Диск, в эти минуты спокойно и бессмысленно кривившийся в окне, был тут совершенно ни при чем. Просто эта избитая вещь стала своеобразным гимном Ганышева – с того самого первого дня.
– Кстати, – сказал он. – Я давно хотел спросить тебя, Марракеш. Почему ты играешь ее как-то… Я не скажу, что это плохо, но… Может быть, это одна из вариаций? Прости, если я тебя…
– Странно, – сказала Марина, уже разминая пальцы. – Я думала, ты давно обо всем догадался, а ты, оказывается, совершенный лопух в музыке. Дело в том, мой мальчик, что я играю не это, – она глянула через плечо на луну в окне, – а нечто свое. Поэты плохо разбираются в музыке, но я думаю, ты поймешь. Это как бы синтез из двух произведений – Бетховена и Леннона, двух гениев – плюс моя интерпретация. Странно: мне казалось, что именно это тебе и нравится…
– Черт подери! – Ганышев хлопнул себя по лбу. – Это же просто-напросто "Because".
– Именно. Ты, я вижу, сообразительный парень. Because the world is round it turns me on. Кстати, ты знаешь, как это переводится?
– Ну… Что-то вроде того: Потому что мир существует… э-э-э… вокруг меня – это как бы меня включает, что ли?
– М-да. Из тебя поэт, как из меня потаскуха. Неужели ты, столько лет игравший словами, не способен понять элементарной метафоры?
– Одну минуту. Turn on – на сленге означает еще "ширнуться".
– Ширяйся, сколько хочешь, душечка, хоть полной машиной. Не забудь только прокипятить иглу – не хватало еще, чтобы в законном супружестве ты подарил мне какой-нибудь AIDS… Я, правда, не помню, кто из вас намедни – ты или твой омерзительный Хомяк – хвастал, что в совершенстве владеет English?
– Мой омерзительный Хомяк.
– Скорее всего, врал. Так вот: если бы Джон хотел сказать, что мир существует, э-э-э… Впрямь, баран какой-то! Вокруг него, то он бы употребил слово around, а слово round значит круглый. В таком случае, включает – это намек на какую-то кнопку, как ты понимаешь, круглую, то есть, получается, что огромный, в астрономическую единицу ростом Джон, нажав на круглую кнопку планеты Земля, раскрывает себя этому миру, ясно? И небо у него не только голубое, но и грустное…
Ганышев почувствовал себя униженным.
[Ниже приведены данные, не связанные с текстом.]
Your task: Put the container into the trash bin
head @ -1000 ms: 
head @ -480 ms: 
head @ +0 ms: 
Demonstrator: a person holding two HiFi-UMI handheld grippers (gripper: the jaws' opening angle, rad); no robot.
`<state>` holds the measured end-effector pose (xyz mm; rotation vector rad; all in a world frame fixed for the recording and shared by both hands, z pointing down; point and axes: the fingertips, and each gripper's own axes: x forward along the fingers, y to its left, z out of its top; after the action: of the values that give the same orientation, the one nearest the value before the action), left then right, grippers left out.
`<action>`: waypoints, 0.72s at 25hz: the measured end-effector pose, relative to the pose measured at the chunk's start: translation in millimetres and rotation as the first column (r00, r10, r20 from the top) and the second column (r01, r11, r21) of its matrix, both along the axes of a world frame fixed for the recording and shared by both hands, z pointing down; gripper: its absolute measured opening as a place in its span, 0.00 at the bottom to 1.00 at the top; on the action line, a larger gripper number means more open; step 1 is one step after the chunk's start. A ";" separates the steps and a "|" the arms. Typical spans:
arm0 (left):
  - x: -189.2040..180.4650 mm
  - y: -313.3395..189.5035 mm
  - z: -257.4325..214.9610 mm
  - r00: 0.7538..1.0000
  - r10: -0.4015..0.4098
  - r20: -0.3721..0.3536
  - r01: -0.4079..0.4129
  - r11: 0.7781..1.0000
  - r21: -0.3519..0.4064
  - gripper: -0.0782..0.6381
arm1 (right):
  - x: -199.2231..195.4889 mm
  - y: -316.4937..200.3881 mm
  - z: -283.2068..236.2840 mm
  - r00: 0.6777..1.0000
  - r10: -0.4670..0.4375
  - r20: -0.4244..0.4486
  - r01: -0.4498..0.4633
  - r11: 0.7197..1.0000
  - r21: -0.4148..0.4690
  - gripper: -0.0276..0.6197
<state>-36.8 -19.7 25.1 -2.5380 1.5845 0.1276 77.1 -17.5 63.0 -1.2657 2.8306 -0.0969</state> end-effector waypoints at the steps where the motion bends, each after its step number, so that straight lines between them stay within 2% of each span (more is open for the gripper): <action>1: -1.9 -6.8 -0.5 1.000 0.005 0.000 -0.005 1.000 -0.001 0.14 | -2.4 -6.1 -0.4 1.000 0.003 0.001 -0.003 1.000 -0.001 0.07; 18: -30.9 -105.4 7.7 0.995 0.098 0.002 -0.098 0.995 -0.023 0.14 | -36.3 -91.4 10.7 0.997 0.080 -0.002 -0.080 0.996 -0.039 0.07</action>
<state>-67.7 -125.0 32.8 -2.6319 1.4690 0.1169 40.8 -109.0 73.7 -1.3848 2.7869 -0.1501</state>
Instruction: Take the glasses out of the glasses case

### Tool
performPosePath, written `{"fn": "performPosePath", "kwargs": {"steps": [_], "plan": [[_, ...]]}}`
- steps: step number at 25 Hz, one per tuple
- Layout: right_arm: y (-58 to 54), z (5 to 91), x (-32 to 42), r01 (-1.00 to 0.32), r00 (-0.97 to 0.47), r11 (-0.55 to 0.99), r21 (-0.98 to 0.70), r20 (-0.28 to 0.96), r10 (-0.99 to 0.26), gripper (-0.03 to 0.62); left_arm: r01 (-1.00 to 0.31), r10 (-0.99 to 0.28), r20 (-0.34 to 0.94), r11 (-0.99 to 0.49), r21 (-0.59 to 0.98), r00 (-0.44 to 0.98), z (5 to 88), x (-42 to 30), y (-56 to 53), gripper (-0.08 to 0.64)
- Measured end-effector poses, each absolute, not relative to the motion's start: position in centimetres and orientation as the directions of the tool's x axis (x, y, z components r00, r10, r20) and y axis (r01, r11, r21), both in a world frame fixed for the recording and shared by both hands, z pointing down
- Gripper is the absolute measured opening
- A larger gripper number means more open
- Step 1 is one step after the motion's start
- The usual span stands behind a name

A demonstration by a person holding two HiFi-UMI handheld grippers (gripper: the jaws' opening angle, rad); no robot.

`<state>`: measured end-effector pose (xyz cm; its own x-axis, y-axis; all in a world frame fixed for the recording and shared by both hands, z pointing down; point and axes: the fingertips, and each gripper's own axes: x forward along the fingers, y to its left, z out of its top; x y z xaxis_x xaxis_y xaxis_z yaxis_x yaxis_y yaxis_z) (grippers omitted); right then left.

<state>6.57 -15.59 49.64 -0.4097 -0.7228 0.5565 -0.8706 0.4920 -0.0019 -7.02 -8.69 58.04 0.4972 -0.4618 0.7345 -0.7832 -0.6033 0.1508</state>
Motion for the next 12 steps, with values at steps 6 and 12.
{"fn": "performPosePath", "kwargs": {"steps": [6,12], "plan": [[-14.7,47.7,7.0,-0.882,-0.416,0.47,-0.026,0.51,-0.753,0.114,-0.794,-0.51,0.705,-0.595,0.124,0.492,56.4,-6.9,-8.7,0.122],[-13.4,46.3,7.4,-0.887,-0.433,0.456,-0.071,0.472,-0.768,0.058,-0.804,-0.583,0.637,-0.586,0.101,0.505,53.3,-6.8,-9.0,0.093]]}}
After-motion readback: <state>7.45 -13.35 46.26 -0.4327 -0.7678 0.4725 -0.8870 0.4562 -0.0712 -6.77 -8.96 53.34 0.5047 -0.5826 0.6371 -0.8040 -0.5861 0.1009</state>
Он сказал:
– Между прочим, слово turn в английском языке означает еще и менструацию, следовательно, все это можно перевести еще и как…
– Shut up! Считай, что я оценила твою шутку. Через три минуты мы отправимся спать, а сейчас я все-таки спою, несмотря ни на что.
И она запела высоким, мужским, неизбежно подражательным и сводящим с ума голосом… В комнате сразу потемнело: луна почему-то (очевидно, чтобы никто не подумал, что она тоже какая-то там кнопка) наполовину скрылась за тучу, будто бы ее полоснул лезвием сам Сальвадор.
– Я люблю тебя, – сказал Ганышев. – Я никогда не устану повторять: я люблю тебя, я люблю тебя, я люблю… Представь, Мар, будто заела какая-то изрядно запиленная пластинка.
– Я знаю. В переводе на человеческий язык это означает – спокойной ночи.
– Постой! Дай мне хотя бы пожать твою руку, ну, в знак благодарности за блестящий концерт.
– Не надо этих уловок, умник. Я же сказала: никаких прикосновений до Рождества.
– А после?
– Перестань изводить меня, урод! И убирайся завтра на первой же собаке. Чтоб я утром проснулась одна, понял? О, черт! Прости меня. У меня сейчас действительно начинаются эти самые turns, и завтра я буду невыносима в общении. Не сердить. Все хорошо. Все будет хорошо. Хо-ро-шо. Извини – у меня тоже иногда заедает пластинка.
– Все это не так страшно, – подумал Ганышев, когда девушка ушла, – ведь у меня есть план…
Ганышев задернул занавески, медленно обошел залу и заглянул в углы. Он обошел все комнаты первого этажа и везде делал одно и то же: включал свет, плотно закрывал занавески и заглядывал в углы.